Justin Steward Furstenfeld (born December 14, 1975) is an American musician and actor. He is the lead vocalist, guitarist, and lyricist of rock band Blue October. He is also a member of the band Harvard of the South.

Personal life
When not touring with his band, Furstenfeld resides in San Marcos, Texas. He is the brother of Blue October drummer Jeremy Furstenfeld. He has a daughter named Blue Reed Furstenfeld, to whom he dedicated the album Any Man in America. Blue, and Furstenfeld's relationship with her mother, are the subject matter of much of the album.

On June 13, 2012, Furstenfeld proposed to his pregnant girlfriend Sarah. On July 28, 2012, they were married in a private ceremony in Wimberley, Texas. Justin filed for divorce in early 2022, but remains on good terms with Sarah. Together they have a daughter named Sayde Belle, born August 23, 2012. On April 2, 2016, Furstenfeld and his wife had a son, Gunner Black.

In 2020 a documentary was released called "Get Back Up" that covers Furstenfeld's story about depression, addiction, and recovery.

Music career
Growing up, Furstenfeld listened to hip-hop, rock, country, and dance; his favorite artists included Idaho, Marvin Gaye, The Smiths, Peter Gabriel, Red House Painters, The Cure, Cocteau Twins, Bauhaus, and Pink Floyd.
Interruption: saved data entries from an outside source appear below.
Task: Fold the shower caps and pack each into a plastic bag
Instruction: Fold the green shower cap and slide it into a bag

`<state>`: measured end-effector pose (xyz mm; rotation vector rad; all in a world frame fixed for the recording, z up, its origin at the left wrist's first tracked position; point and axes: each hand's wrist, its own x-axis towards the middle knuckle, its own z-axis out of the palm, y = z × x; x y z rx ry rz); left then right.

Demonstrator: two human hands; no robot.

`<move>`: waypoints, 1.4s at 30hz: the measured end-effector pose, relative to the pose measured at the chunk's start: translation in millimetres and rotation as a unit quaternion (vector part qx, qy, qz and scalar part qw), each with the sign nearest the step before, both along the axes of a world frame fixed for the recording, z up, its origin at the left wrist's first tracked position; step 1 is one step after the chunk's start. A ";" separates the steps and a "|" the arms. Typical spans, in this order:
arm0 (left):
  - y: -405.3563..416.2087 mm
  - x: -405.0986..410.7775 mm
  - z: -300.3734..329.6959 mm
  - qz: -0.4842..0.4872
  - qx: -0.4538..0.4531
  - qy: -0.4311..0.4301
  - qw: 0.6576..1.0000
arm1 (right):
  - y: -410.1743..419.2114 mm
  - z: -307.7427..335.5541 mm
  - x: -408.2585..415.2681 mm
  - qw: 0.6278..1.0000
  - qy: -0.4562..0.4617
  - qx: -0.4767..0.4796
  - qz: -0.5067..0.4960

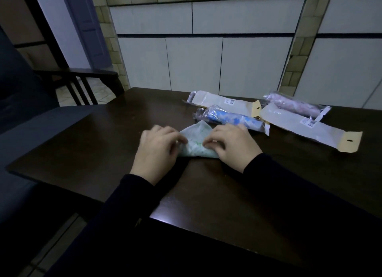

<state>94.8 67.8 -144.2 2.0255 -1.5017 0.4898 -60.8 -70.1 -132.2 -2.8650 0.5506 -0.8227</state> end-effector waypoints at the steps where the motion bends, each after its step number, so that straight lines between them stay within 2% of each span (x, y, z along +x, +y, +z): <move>1: -0.4 -0.9 0.6 -0.024 0.018 0.027 0.999 | 2.1 0.9 -0.3 0.999 0.032 -0.001 0.000; 4: 1.0 -2.5 -0.1 -0.021 0.046 0.123 0.991 | 4.0 0.9 -3.4 0.994 0.105 0.002 -0.025; 8: 5.6 0.0 -4.2 -0.034 0.080 0.093 0.992 | 11.5 0.1 -5.7 0.987 0.143 0.026 -0.064; 13: 8.0 2.6 -5.7 -0.034 0.074 0.095 0.992 | 14.8 -0.5 -7.4 0.987 0.133 -0.006 -0.092; 17: 10.7 -1.1 -5.5 -0.035 0.065 0.086 0.994 | 13.2 1.6 -12.6 0.988 0.130 0.008 -0.088; 23: 13.4 -6.3 -5.6 -0.045 0.043 0.087 0.994 | 1.6 1.7 -19.8 0.972 0.078 0.209 -0.069; 25: 8.9 -7.1 -2.0 -0.048 0.047 0.091 0.994 | 0.3 -0.6 -18.2 0.971 0.056 0.220 -0.077; 31: -11.8 -0.8 7.9 0.020 0.114 0.151 0.982 | 4.4 -4.2 -6.6 0.987 0.032 0.079 -0.140; 33: -15.9 -6.0 7.8 0.057 0.134 0.106 0.984 | 3.1 -5.5 -4.4 0.987 0.022 0.057 -0.151; 36: -16.4 -17.1 4.6 0.104 0.064 0.027 0.992 | 2.1 -7.9 -3.4 0.992 -0.024 0.021 -0.123; 39: -16.8 -16.9 0.0 0.052 0.015 -0.005 0.999 | 4.1 -9.5 -2.0 0.995 -0.023 -0.051 -0.079; 42: -14.8 -12.2 -2.1 0.004 0.057 0.038 0.998 | 4.3 -9.2 -5.1 0.993 0.047 -0.046 -0.101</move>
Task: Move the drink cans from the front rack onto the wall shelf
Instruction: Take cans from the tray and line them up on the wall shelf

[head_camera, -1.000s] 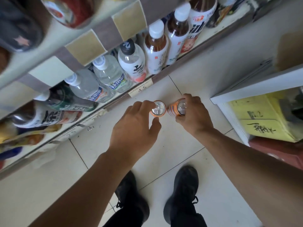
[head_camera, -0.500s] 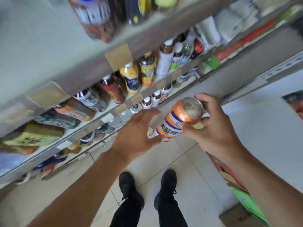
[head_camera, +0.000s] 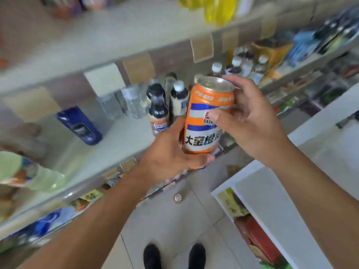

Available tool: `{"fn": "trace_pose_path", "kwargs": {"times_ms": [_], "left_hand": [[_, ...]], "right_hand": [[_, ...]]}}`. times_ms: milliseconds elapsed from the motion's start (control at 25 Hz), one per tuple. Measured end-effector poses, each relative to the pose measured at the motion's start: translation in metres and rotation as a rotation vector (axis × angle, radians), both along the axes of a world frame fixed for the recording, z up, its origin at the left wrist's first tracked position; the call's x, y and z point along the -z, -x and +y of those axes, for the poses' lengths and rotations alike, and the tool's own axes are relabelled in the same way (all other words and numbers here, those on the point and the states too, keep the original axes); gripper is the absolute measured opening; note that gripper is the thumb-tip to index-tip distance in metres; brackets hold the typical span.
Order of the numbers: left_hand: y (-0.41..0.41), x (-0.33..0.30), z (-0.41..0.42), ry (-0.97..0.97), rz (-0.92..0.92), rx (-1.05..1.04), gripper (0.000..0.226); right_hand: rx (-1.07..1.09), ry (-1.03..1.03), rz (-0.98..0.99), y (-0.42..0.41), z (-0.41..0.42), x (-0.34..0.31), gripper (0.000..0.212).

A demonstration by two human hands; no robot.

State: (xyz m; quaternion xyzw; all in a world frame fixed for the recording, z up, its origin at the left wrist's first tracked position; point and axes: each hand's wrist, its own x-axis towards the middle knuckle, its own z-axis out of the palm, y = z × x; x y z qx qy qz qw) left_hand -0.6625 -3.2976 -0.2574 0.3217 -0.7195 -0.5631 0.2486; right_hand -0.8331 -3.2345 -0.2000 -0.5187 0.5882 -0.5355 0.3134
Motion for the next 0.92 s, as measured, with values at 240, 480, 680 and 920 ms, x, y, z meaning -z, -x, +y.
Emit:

He also counts among his influences Michael Stipe, The Pixies, Elliott Smith, Blue Miller, George Winston, Jean-Michel Basquiat, and U2. His first musical memory was Roy Orbison's ballad "Crying".

During his high school years at Houston's High School for the Performing and Visual Arts (HSPVA), he formed the band The Last Wish, which he played in from the age of 13 until 1995. When performing solo, Furstenfeld uses the moniker 5591.

In August 2008, Furstenfeld toured with Stephenie Meyer, author of the Twilight series, in a sold-out four-city book/concert tour.

On October 22, 2009, the Pick Up the Phone Tour was cancelled after Furstenfeld was admitted to a hospital for an extreme anxiety attack, though the band still played two November dates in Austin.

Other interests
In April 2009, Furstenfeld published the book Crazy Making – The Words and Lyrics of Justin Furstenfeld, in which he goes into explicit detail about the inspiration behind every Blue October song to date.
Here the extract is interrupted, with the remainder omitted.